Après avoir rappelé et défini les grands principes sur lesquels sont fondés ce guide pratique (liberté de religion, laïcité, etc.), 39 questions/réponses relatives à des situations concrètes auxquelles employeurs et salariés peuvent être confrontés sont présentées.

A titre d’exemple, on peut lire :

– Lors d’un entretien d’embauche, puis-je demander au/à la candidat(e) sa religion ? S’il/elle est pratiquant(e) ?

Réponse : non, seules des informations permettant d’apprécier la capacité du/de la candidat (e) à occuper l’emploi proposé ou ses aptitudes professionnelles peuvent être demandées dans le cadre de l’entretien. La question de la religion et de sa pratique n’a pas à être abordée.

– En raison de ses convictions religieuses, un(e) salarié(e) refuse d’exécuter certaines tâches de son travail ou de travailler à certains moments. Puis-je le/la sanctionner ?

Réponse : oui. le refus du/de la salarié(e) d’exécuter une des tâches pour lesquelles il/elle a été embauché(e) est constitutif d’une faute pouvant entraîner une sanction disciplinaire.

Exemple : recruté(e) comme boucher(e) et n’ayant fait valoir aucune objection lors de son recrutement, un (e) salarié (e) refuse d’être en contact avec la viande de porc.

Jurisprudence Cass. soc., 24 mars 1998, n° 95-44.738

Attention toutefois, la tâche à effectuer ne doit pas conduire à la mise en danger du salarié. La Cour de Cassation a jugé qu’un salarié refusant de prendre en charge un projet devant se dérouler au Moyen-Orient, compte tenu des risques que, en raison de sa confession religieuse, la réalisation de ce projet ferait courir à sa sécurité ne peut être licencié dès lors que le risque est réel et qu’il en a informé son employeur.

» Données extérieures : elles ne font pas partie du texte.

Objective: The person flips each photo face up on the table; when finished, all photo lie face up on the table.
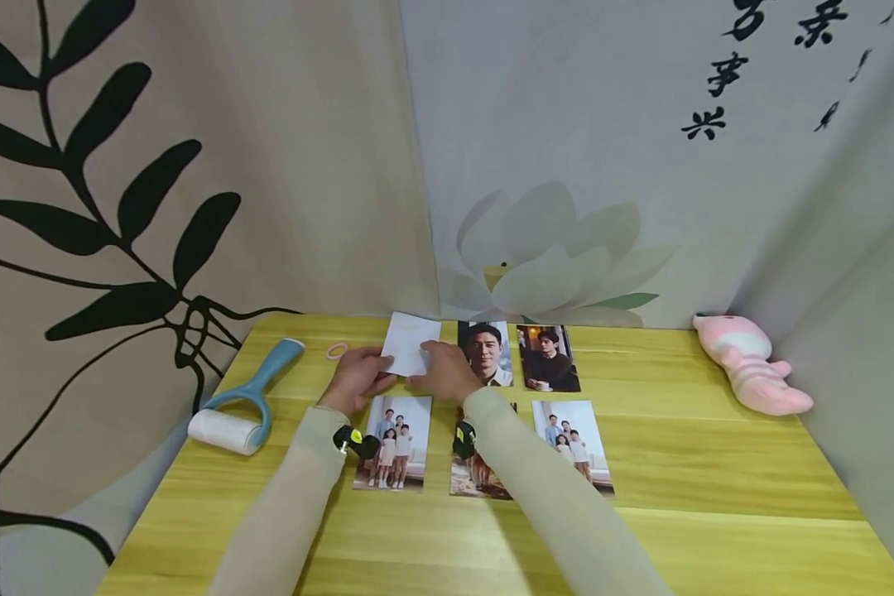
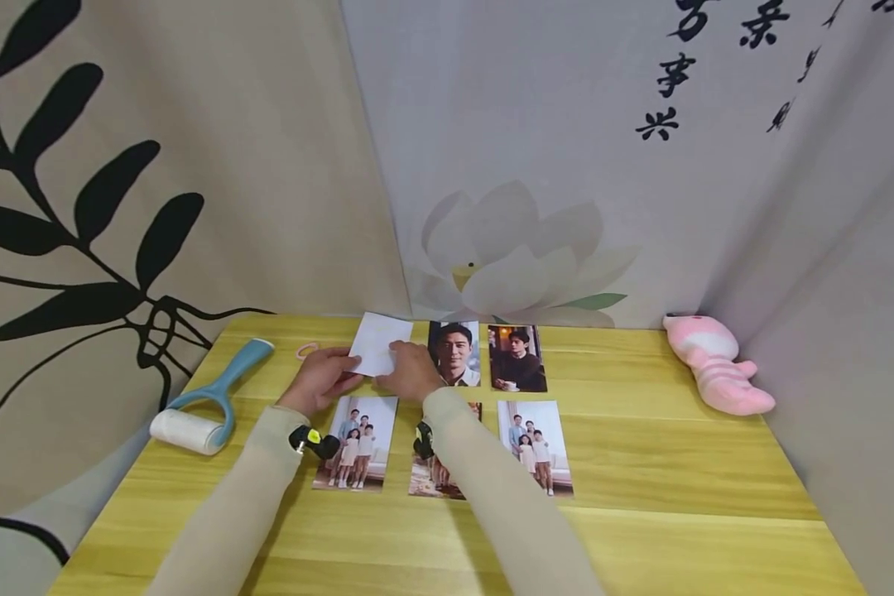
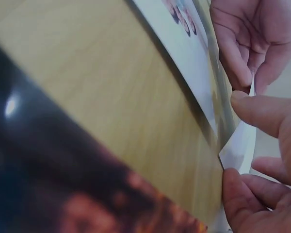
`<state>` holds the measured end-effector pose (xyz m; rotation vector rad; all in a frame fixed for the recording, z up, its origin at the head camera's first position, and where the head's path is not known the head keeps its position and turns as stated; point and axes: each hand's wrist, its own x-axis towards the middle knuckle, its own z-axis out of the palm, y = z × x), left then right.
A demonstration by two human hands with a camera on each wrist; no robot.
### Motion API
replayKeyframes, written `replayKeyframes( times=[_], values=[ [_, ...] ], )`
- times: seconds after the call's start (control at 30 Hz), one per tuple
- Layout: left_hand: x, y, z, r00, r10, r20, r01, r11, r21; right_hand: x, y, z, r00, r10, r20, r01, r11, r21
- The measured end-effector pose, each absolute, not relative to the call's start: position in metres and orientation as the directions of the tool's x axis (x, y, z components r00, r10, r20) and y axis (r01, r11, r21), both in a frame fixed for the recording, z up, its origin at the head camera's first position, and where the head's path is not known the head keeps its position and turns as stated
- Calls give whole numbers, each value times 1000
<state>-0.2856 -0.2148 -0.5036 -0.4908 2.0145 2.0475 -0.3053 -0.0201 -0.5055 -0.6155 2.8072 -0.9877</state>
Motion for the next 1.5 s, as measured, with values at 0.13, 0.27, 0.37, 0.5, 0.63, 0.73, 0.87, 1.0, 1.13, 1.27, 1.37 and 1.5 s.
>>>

(Cass. soc.,12 juill. 2010, n° 08-45.509).

– Puis-je prévoir dans le règlement intérieur l’interdiction de porter des tenues ou symboles religieux comme un voile islamique, une kippa ou un turban sikh ?

Réponse : oui, mais à condition que cette restriction soit justifiée par des motifs répondant aux exigences posées par la loi.

Ceux-ci peuvent par exemple tenir à la responsabilité de l’employeur de protéger la santé et la sécurité des salariés. Ces impératifs peuvent conduire à interdire le port de certaines tenues ou objets (couvre-chefs, bijoux, etc…).

Dans ce cas toutefois, vous devrez être vigilant sur la manière dont vous formulez cette restriction. Ce n’est pas en raison de son caractère religieux que cette tenue est alors prohibée mais en raison de sa conséquence en matière de sécurité ou d’hygiène ou d’organisation du travail.

Exemples :

– le turban sikh ou le voile islamique et le port du casque de chantier ou d’une charlotte sont incompatibles. Il en est de même avec le port d’une simple casquette. Ce n’est donc pas le turban sikh ou le voile islamique qui sont interdits mais tout accessoire faisant obstacle au port du casque ou de la charlotte alors qu’il/elle est obligatoire

– le port d’une chaîne avec une croix ou une étoile de David par du personnel infirmier peut présenter un risque pour la sécurité des patients. Il en est de même avec toute chaîne et pendentif de nature non religieuse. De la même façon que ci-dessus, ce n’est pas le symbole religieux qui sera interdit par le règlement intérieur mais le port du bijou, indépendamment de sa signification.

En outre, depuis la loi du 8 août 2016 sur le travail, le règlement intérieur peut contenir une clause de neutralité, notamment en matière d’expression des convictions religieuses, qui peut avoir des conséquences sur les règles vestimentaires (voir explications dans le préambule).

Lorsque les motifs de la restriction tiennent à l’image ou aux intérêts commerciaux de l’entreprise, la question fait encore débat. La jurisprudence n’est pas définitivement fixée sur ce point.

À savoir : s’agissant plus particulièrement des restrictions tenant à l’exigence de la clientèle, la Cour de Justice de l’Union Européenne a été saisie en avril 2015, par la Cour de Cassation, d’une question préjudicielle portant sur la légitimité pour une société prestataire de service informatique d’interdire, à la demande d’une entreprise cliente, qu’une de ses salariées s’y présente voilée.

Par ailleurs, vous devrez veiller à appliquer les mêmes règles à toutes les religions.

Il s’agit d’un outil très utile pour tout employeur confronté à des questions pratiques en lien avec la religion ou l’exercice de la religion, étant toutefois rappelé qu’il n’a pas de valeur juridique normative et ne préjuge donc pas de la solution qui pourrait être retenue par les juges en cas de contentieux.